Local Face: Sally Turner
Sally Turner “ran away” from her Cheltenham home and ended up running her own antiques shop in Wendover High Street.
It has been a fascinating journey. “I was 22 at the time” says Sally. She was encouraged by her father, who with Sally’s mother, had an antiques business and thought it would be good for her to get out on her own. He was proved to be right. Sally went to London where she slept on the floor of a friend’s mother’s house. The day after her arrival she landed her first job in antiques at Halcyon Days in Brook Street. And although the owner ran it like a “finishing school” and was very strict, it was good training. Two years later she opened her first antiques shop in Chelsea Pimlico Road borrowing all the money. They had to put in offers as there was a race for the lease, and Sally won by £500 and laughs that the people who lost out to her now run a fabulous shop in Bond Street. Running the little shop proved very hard work. She did all the big fairs and many one day fairs, working until two or three in the morning, sleeping on the shop floor and then was up at five to pack the van for the next fair. But Sally has no regrets and she certainly wouldn’t want to be in Bond Street today.

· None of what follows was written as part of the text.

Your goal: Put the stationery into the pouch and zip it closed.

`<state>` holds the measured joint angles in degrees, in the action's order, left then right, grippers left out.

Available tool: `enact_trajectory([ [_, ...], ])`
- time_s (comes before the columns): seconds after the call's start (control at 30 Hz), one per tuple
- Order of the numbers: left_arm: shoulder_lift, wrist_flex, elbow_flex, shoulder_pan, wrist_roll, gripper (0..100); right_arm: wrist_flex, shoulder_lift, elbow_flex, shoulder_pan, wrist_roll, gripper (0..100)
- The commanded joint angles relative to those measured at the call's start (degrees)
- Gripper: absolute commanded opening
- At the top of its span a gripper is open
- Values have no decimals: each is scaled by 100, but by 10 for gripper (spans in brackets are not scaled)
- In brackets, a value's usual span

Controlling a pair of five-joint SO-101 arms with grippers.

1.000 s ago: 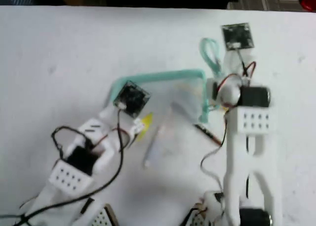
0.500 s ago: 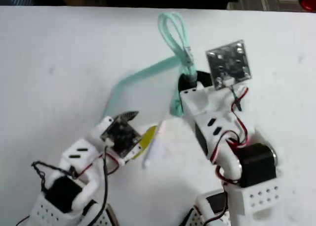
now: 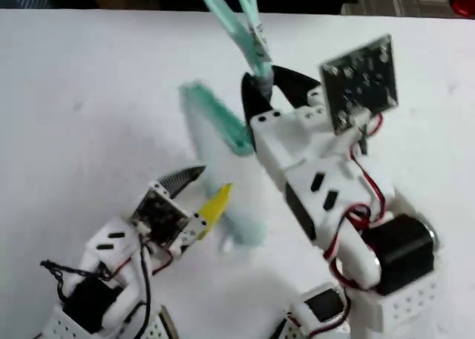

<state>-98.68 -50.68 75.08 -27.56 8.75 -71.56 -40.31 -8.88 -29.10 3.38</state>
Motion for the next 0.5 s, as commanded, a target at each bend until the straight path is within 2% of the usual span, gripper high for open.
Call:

Her home is definitely in Wendover where she lives with her daughter and their rescue dog, Mollie, who is also a familiar Wendover face.
By 1988 she had left Pimlico and via Haddenham moved her business into Hogarth House, High Street, Wendover, where, once again she was occasionally sleeping on the floor as she started to build the now familiar business which had previously been run as a map and print shop.
A year later, in 1989 Sally’s life took a happy and dramatic turn when she met the man who was to become her husband: Georgian furniture expert Robert Major, who ran his own business in Kensington.
However, her happiness was cut short when Robert died in 2000. Sally says they had a great time together and were very happy. For two years after Robert’s untimely death, Sally not only ran her own Wendover business, but continued with her late husband’s West London shop.
She got Mollie as company at that time. Mollie had been found in a shed with three other dogs that had been shot dead, so she is well and truly a rescue dog. Sixteen year old Mollie can be seen in the village regularly with one of her walkers, Alan Cebula, who has been working for Sally Turner Antiques for almost all of its 20 years in Wendover. Norman Hillwood (now retired) volunteered his services each morning and evening. “It would have been very hard to manage without them and my wonderful team.”
As the “runaway” Sally Turner now enters her 21st year in the village, It is a long way from her first job at Halcyon Days and the ‘finishing school.’
“Wendover has been great for me. I have always loved this shop though for the first few years it was very tough.” There comes a time when you have to re evaluate your life and Sally stopped the fairs in 2002. She has made some great friends here and looks forward to another 20 years in the village.